The goal of a load balancer is to avoid overloading an instance or server with too much traffic while other healthy instances are not being used as much.

You can use different algorithms to route the traffic.

Round Robin

Imagine you have 3 instances of a service, the first incoming request will hit the LB which will route the request to the instance 1, the second request will go to instance 2, the third to instance 3 and the fourth back to instance 1 and so on.

But it's kind of a naive approach most of the times because there are other things to keep track of like the number of active sessions.

Least Connections

The Least Connections algorithm directs traffic to the server with the least number of active sessions.
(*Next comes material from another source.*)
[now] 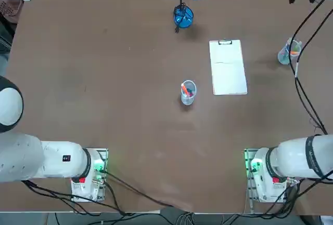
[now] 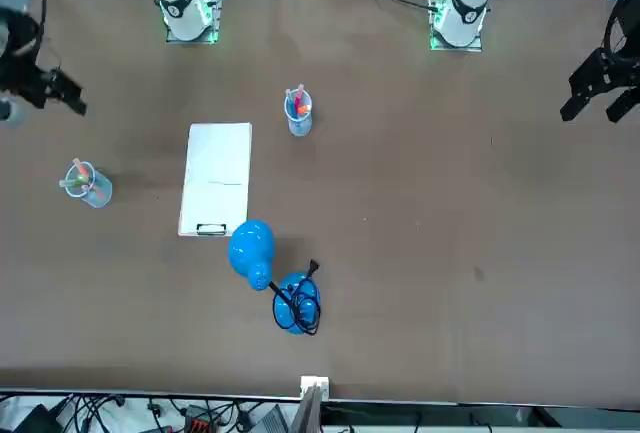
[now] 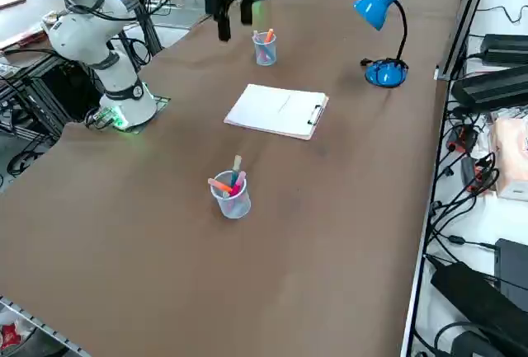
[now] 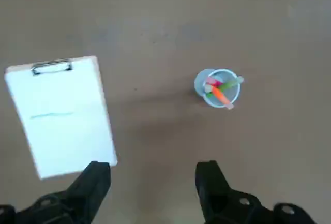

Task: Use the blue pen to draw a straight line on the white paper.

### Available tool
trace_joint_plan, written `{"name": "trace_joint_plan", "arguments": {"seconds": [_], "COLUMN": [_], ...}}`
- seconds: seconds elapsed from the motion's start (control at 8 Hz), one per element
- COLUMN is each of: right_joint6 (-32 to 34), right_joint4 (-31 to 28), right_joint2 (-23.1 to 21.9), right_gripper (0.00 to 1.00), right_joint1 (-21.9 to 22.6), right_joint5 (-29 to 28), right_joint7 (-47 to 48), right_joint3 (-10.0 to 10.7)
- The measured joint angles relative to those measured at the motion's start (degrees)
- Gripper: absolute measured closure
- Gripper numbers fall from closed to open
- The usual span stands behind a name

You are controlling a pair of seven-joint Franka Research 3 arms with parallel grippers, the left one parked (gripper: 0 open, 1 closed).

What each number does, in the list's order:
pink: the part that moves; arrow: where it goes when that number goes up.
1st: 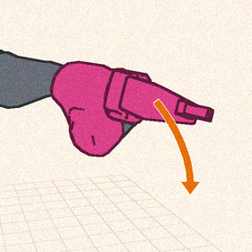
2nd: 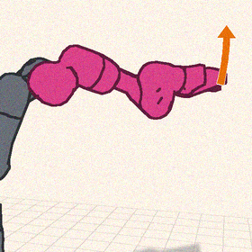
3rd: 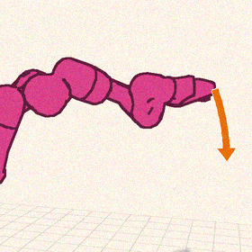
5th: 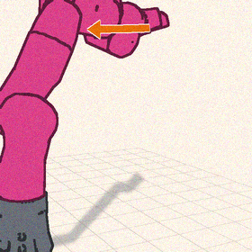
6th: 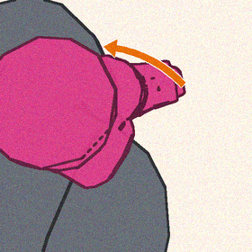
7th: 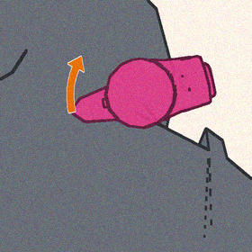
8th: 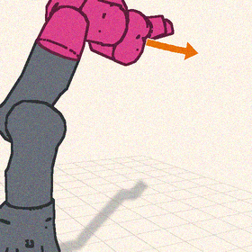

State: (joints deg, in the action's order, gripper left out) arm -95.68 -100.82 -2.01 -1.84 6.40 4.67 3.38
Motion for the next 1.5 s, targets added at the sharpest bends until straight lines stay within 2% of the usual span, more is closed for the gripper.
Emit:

If your server has different session lengths, it helps to prevent any single server from becoming overloaded with multiple ongoing sessions.

IP Hash (Sticky Session)

The IP Hash or Stick Session algorithm assigns a unique hash key to each client's IP address and then allocates requests based on this key.

This will make that client's requests to be always routed to the same server, which can be useful for session persistence.

Weighted Algorithms

Both Round Robin and Least Connections algorithms can be modified to become weighted. In Weighted Round Robin or Weighted Least Connections, each server is assigned a weight based on its capacity or performance. Servers with higher weights receive more connections or requests than those with lower weights.

Least Time

The Least Time algorithm sends requests to the server that responds the fastest and has the least number of active connections.

No load balancing strategy is one-size-fits-all, you always should dig into your system's unique requirements and constraints to figure out the best strategy.